== GIVEN DATA

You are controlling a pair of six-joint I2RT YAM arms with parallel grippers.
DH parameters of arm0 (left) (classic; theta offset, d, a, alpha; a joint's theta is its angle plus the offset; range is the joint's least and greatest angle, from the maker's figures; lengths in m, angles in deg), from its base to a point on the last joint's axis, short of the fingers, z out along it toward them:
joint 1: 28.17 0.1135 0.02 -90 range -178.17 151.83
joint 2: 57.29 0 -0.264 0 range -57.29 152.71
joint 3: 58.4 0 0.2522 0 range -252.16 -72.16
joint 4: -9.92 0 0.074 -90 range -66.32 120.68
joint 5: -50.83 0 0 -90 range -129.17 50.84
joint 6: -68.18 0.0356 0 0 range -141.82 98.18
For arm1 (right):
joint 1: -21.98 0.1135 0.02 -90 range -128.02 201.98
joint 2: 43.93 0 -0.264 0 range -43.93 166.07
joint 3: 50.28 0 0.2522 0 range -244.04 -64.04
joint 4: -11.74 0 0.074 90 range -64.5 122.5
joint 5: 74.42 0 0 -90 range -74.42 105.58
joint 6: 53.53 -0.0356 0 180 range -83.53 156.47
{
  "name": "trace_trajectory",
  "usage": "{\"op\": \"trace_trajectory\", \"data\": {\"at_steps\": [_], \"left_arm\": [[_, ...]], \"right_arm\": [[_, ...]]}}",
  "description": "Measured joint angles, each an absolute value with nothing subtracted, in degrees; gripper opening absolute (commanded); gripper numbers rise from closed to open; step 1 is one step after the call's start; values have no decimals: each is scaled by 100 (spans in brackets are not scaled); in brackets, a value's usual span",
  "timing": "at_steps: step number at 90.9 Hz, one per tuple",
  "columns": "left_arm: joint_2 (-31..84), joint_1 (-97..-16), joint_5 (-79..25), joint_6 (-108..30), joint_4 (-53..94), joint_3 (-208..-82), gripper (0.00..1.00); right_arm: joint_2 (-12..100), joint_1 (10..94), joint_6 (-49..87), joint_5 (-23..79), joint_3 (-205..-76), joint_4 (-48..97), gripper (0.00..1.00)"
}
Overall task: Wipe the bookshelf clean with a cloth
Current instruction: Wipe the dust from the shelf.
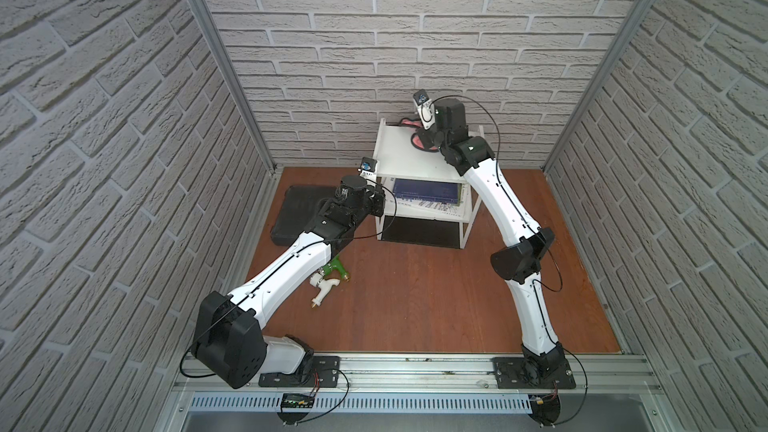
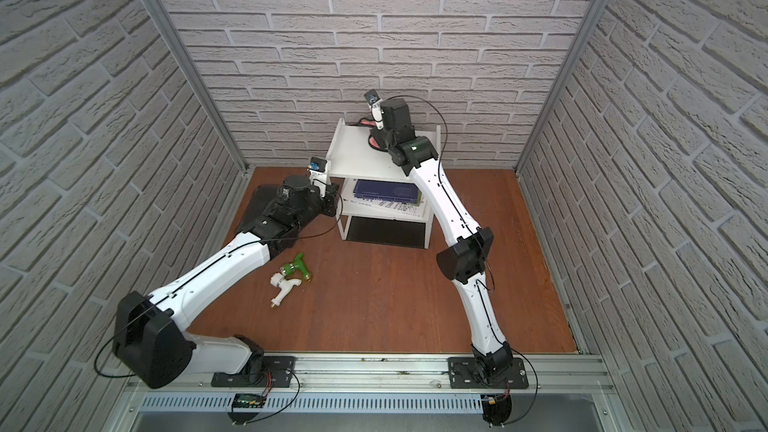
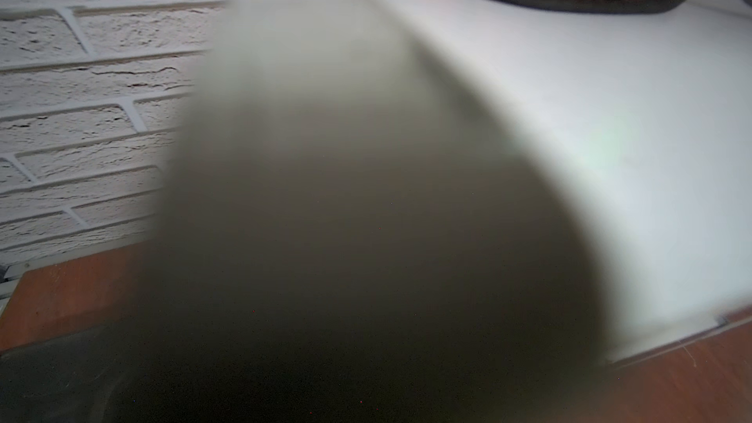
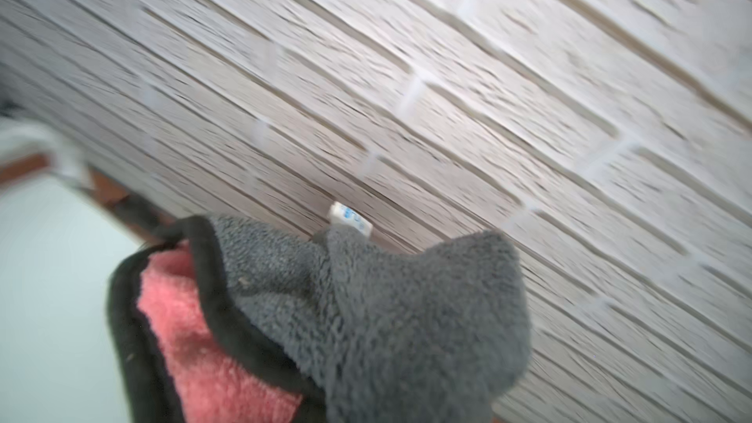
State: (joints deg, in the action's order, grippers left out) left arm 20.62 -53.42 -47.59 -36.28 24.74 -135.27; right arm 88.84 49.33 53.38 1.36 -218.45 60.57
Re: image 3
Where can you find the white small bookshelf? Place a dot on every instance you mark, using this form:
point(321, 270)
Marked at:
point(437, 210)

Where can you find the black plastic tool case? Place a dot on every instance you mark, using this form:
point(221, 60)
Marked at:
point(70, 378)

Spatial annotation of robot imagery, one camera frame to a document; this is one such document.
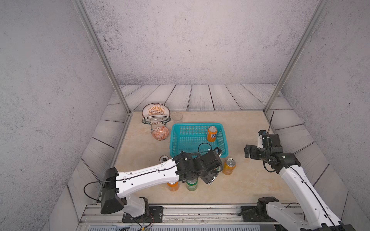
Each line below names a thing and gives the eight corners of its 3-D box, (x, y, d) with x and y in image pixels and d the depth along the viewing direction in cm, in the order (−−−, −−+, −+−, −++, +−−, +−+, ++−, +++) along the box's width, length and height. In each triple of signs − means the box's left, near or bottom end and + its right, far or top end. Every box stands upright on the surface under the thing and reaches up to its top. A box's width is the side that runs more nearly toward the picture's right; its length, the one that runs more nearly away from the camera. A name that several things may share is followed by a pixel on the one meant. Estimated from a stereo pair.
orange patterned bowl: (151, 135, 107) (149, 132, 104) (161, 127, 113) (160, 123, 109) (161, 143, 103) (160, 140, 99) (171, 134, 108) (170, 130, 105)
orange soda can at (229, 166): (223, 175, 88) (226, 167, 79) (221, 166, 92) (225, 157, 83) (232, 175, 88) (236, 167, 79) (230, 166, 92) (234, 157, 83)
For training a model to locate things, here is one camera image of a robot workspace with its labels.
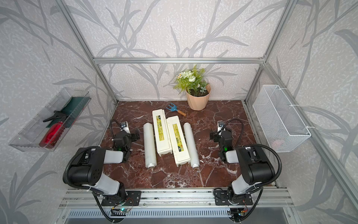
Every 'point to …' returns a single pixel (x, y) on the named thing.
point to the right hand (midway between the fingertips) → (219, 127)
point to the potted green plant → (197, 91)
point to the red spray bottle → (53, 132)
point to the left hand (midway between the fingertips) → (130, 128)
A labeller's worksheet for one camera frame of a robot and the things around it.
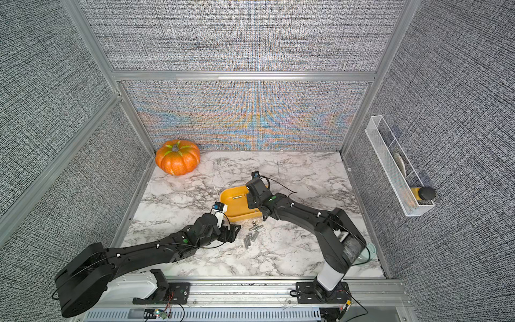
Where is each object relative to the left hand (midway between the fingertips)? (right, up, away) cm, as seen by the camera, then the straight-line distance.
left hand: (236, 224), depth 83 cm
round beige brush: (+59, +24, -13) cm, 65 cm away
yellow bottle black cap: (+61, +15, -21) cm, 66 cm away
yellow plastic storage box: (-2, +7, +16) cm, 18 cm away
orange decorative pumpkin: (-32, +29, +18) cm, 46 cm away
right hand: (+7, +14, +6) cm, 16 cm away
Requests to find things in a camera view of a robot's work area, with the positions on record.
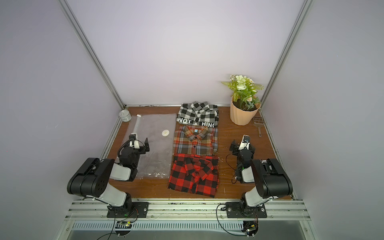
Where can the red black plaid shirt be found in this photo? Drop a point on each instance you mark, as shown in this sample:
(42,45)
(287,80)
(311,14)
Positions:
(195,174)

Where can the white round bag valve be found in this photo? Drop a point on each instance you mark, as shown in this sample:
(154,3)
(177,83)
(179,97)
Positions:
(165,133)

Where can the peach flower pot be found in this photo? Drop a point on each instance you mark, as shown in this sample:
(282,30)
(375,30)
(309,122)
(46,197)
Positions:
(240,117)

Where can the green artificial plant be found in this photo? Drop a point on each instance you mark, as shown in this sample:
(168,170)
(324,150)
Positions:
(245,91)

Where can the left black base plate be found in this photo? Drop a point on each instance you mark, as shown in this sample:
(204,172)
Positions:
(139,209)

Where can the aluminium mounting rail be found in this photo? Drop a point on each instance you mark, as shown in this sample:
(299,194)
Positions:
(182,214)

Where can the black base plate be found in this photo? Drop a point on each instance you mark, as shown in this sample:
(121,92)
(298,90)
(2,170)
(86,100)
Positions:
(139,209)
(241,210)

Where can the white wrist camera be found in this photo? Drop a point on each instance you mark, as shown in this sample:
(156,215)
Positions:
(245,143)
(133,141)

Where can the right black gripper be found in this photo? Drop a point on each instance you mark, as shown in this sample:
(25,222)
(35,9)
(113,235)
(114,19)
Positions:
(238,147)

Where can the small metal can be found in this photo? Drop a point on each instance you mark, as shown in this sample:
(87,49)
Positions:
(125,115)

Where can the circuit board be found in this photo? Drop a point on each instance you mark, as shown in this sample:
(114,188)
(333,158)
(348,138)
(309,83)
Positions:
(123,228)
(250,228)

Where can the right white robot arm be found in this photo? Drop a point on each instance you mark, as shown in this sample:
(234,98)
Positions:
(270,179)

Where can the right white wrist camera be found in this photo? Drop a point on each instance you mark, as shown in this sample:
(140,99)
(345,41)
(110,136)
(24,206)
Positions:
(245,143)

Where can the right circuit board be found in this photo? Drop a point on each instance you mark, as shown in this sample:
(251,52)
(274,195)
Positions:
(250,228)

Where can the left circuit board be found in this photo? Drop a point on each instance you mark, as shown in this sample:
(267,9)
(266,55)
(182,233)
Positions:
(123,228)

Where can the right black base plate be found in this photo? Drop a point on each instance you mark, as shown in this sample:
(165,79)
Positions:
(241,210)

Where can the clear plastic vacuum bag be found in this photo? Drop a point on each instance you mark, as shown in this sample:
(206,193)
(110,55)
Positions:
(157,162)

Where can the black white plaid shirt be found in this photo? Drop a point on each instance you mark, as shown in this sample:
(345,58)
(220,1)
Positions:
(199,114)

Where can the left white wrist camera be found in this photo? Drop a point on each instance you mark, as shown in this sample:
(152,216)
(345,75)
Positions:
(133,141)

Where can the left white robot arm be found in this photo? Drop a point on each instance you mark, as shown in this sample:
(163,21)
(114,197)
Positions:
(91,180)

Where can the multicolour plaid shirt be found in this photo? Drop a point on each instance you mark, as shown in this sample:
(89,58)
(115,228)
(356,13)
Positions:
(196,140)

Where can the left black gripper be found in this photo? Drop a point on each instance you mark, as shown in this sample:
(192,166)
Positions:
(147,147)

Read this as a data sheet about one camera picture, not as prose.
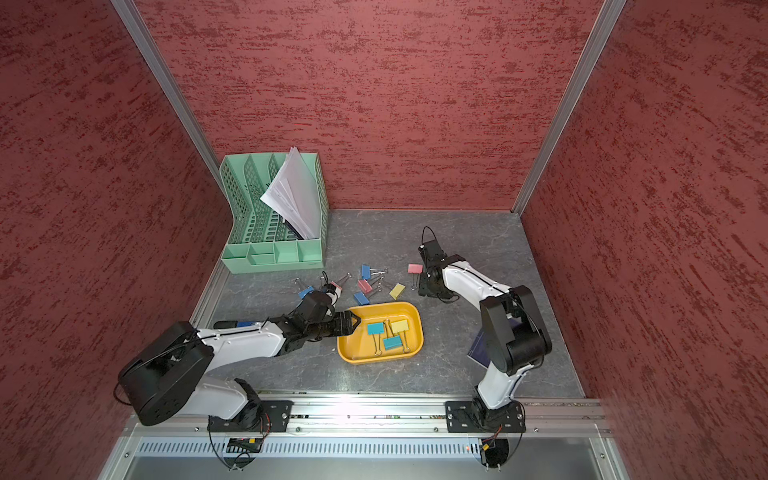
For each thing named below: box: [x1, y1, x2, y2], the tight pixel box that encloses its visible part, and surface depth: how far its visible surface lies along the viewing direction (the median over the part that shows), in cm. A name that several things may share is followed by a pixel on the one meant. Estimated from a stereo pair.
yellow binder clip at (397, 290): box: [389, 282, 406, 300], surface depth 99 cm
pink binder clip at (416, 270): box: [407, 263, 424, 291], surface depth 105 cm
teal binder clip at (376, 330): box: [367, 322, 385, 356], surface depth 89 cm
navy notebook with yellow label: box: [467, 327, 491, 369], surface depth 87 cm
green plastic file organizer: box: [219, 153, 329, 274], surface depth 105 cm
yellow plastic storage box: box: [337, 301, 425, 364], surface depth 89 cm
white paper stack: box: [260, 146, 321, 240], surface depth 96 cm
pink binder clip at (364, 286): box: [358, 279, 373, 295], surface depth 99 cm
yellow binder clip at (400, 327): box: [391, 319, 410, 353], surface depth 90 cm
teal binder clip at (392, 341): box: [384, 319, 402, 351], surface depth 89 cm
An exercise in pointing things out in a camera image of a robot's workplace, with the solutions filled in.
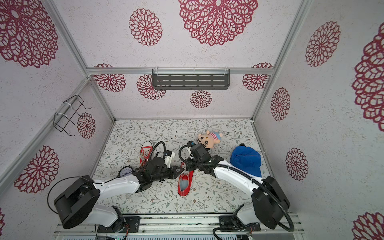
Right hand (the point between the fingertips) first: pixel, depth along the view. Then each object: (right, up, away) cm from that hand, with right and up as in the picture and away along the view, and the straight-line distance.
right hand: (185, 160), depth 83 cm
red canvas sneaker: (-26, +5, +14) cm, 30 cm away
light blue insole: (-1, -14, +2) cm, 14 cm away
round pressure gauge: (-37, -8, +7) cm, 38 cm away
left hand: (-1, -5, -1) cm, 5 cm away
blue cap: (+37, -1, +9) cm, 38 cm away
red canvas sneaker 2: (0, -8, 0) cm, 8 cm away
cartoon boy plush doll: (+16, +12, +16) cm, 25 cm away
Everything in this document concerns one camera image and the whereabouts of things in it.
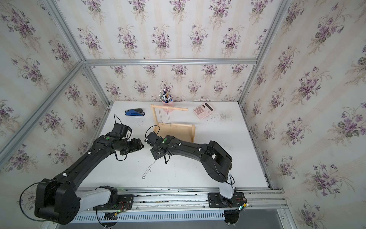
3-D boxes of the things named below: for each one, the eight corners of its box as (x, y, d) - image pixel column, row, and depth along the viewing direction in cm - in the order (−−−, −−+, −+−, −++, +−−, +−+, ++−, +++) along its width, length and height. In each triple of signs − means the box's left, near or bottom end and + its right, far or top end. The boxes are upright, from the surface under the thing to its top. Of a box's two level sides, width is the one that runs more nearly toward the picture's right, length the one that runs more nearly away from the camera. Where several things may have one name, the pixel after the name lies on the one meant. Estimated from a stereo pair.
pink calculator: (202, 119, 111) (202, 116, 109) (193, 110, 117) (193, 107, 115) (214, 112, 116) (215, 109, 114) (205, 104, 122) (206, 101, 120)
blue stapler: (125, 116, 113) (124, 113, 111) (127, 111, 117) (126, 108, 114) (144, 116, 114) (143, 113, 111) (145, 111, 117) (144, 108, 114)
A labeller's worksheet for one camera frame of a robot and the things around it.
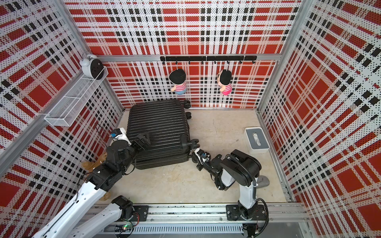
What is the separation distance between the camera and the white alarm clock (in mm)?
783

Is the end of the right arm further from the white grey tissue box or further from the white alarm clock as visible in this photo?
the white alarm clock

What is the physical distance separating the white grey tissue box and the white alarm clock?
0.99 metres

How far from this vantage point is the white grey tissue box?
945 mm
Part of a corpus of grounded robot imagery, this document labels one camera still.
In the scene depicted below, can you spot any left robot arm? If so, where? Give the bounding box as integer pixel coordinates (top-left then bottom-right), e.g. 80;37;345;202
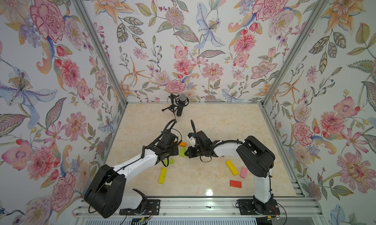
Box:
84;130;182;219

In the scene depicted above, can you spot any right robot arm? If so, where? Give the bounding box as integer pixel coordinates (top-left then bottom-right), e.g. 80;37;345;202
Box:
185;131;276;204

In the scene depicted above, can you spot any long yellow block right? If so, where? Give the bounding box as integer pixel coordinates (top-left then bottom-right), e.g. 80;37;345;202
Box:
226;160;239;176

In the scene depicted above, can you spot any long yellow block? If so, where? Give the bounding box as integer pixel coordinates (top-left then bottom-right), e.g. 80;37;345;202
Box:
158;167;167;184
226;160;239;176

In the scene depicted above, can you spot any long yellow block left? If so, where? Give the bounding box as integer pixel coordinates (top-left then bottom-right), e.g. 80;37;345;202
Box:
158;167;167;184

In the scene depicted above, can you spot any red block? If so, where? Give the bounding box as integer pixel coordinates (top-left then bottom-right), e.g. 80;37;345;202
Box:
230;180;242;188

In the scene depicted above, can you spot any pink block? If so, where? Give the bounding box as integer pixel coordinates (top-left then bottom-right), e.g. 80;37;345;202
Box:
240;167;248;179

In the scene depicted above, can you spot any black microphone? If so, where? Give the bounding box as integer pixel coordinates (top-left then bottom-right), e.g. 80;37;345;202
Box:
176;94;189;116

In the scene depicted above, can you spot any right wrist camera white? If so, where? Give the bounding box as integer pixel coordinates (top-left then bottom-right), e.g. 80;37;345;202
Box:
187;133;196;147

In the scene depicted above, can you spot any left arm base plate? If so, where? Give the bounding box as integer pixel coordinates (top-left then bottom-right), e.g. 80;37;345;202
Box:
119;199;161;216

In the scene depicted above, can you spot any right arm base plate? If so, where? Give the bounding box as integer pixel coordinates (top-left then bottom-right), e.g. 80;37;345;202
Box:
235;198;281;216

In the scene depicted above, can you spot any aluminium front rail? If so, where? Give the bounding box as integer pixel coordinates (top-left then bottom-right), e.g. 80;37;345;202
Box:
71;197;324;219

====

Pull every line containing the string "using" out of the data above and copy it.

Where can you find the white small bookshelf? Place a dot on every instance you mark, using this form:
Where can you find the black plastic tool case? Place a dot on every instance you mark, using this form:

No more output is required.